-- Records from a data source --
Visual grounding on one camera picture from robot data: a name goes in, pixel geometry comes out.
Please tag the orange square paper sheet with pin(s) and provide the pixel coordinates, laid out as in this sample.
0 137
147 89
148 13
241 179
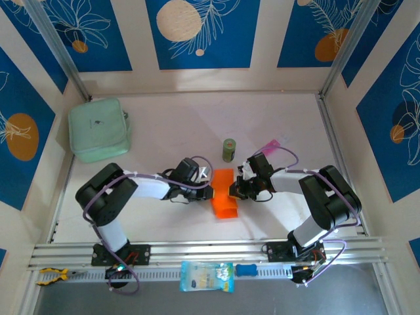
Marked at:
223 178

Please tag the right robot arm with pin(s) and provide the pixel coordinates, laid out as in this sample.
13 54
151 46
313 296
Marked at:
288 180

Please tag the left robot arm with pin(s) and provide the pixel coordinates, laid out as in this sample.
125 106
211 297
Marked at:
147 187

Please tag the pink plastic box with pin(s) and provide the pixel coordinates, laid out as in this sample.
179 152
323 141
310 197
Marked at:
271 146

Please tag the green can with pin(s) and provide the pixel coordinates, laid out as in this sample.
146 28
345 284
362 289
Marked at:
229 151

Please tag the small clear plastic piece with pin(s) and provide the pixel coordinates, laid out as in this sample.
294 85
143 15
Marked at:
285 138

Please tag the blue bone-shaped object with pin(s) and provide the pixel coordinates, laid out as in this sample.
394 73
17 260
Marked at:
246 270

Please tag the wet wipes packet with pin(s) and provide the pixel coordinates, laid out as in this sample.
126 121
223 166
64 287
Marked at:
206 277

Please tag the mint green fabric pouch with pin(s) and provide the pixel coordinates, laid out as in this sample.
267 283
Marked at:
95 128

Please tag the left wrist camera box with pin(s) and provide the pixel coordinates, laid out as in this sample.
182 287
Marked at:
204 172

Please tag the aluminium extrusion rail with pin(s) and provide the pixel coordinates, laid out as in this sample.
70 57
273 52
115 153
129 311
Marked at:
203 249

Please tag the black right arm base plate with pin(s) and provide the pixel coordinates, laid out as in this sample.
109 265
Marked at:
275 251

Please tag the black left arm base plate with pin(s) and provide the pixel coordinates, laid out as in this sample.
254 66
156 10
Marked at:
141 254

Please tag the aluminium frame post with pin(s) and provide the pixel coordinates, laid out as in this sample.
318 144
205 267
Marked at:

-- Work request --
Copy these entries precisely and drop any picture.

-- Written answer --
Visual grounding on one camera picture from robot data: a name goes in, pixel geometry comes out.
Please tag the orange square paper sheet with pin(s) and provide the pixel coordinates, laid out as in this sample.
0 137
147 89
148 13
241 179
Marked at:
223 178

Please tag the right robot arm with pin(s) and provide the pixel coordinates, laid out as in this sample.
13 54
151 46
313 296
Marked at:
288 180

Please tag the left robot arm with pin(s) and provide the pixel coordinates, laid out as in this sample.
125 106
211 297
Marked at:
147 187

Please tag the pink plastic box with pin(s) and provide the pixel coordinates, laid out as in this sample.
179 152
323 141
310 197
Marked at:
271 146

Please tag the green can with pin(s) and provide the pixel coordinates, laid out as in this sample.
146 28
345 284
362 289
Marked at:
229 151

Please tag the small clear plastic piece with pin(s) and provide the pixel coordinates, laid out as in this sample.
294 85
143 15
Marked at:
285 138

Please tag the blue bone-shaped object with pin(s) and provide the pixel coordinates, laid out as in this sample.
394 73
17 260
Marked at:
246 270

Please tag the wet wipes packet with pin(s) and provide the pixel coordinates, laid out as in this sample.
126 121
223 166
64 287
Marked at:
206 277

Please tag the mint green fabric pouch with pin(s) and provide the pixel coordinates, laid out as in this sample.
267 283
Marked at:
95 128

Please tag the left wrist camera box with pin(s) and provide the pixel coordinates, laid out as in this sample.
182 287
Marked at:
204 172

Please tag the aluminium extrusion rail with pin(s) and provide the pixel coordinates, laid out as in this sample.
70 57
273 52
115 153
129 311
Marked at:
203 249

Please tag the black right arm base plate with pin(s) and provide the pixel coordinates, laid out as in this sample.
109 265
Marked at:
275 251

Please tag the black left arm base plate with pin(s) and provide the pixel coordinates, laid out as in this sample.
254 66
156 10
Marked at:
141 254

Please tag the aluminium frame post with pin(s) and provide the pixel coordinates, laid out as in this sample.
318 144
205 267
Marked at:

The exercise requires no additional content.